Viva hoje sem lembrar das tristezas ou traumas de ontem.
Ajuda.
Mas na dúvida sobre como seguir, olhar pra trás e sentir alegria me faz querer manter o olhar para o passado.
É fácil julgar a nossa vida através do olhar alheio. Sempre haverá alguém pra lhe apontar o dedo e dizer que você vive de forma errada, que você não enxerga sua própria realidade e que suas escolhas não prestam.
O que a gente faz, faz porque pode fazer.
Nada que passou poderia ter sido diferente.
Podemos aprender.
Podemos viver em comunhão com as pessoas que a vida nos trouxe e escutá-las.
Mas no fim de cada dia, quem vai dormir e ouvir sua própria consciência é você.

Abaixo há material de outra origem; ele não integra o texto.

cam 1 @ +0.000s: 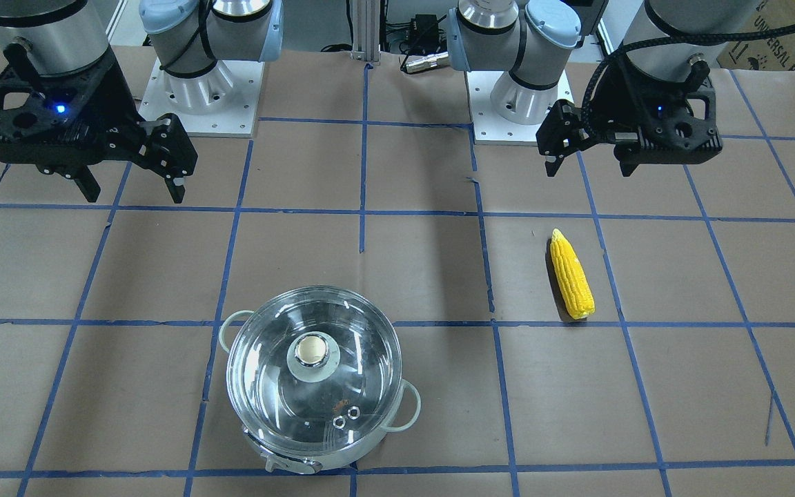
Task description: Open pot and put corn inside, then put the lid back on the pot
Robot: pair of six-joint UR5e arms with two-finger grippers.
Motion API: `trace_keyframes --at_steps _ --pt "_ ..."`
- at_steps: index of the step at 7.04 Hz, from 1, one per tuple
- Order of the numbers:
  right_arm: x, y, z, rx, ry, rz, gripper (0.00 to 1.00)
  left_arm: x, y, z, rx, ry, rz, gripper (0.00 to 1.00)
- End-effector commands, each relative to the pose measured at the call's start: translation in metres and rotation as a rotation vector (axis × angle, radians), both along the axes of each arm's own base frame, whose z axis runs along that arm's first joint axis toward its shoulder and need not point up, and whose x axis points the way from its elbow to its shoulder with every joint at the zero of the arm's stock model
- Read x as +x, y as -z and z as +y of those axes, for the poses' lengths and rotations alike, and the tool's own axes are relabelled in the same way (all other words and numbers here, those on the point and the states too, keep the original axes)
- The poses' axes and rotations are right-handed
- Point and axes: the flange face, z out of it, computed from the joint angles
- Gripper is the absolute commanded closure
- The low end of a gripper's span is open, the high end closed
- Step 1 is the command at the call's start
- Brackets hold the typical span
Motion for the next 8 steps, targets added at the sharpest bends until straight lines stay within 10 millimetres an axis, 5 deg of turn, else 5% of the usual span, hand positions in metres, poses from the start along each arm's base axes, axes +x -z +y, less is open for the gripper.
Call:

Não é outra pessoa.
Quem vai se arrepender ou se alegrar é você.
Quem pode se achar perdido ou encontrado não é ninguém além de você mesmo.
Comparar-se para se colocar acima ou abaixo de alguém não vai trazer nenhum fruto.
A solidão da sua consciência não vai ultrapassar você mesma.
Não vai se estabelecer em contato com ninguém a não ser através da linguagem. Através de palavras ou gestos que serão interpretados e cuja imagem será criada em outra consciência independentemente do que seja dito ou manifesto.
Porém o sorriso ou a lágrima que são gerados ao olhar profundamente para si são intransferíveis.
Sob qual filtro vamos olhar pra nós mesmos?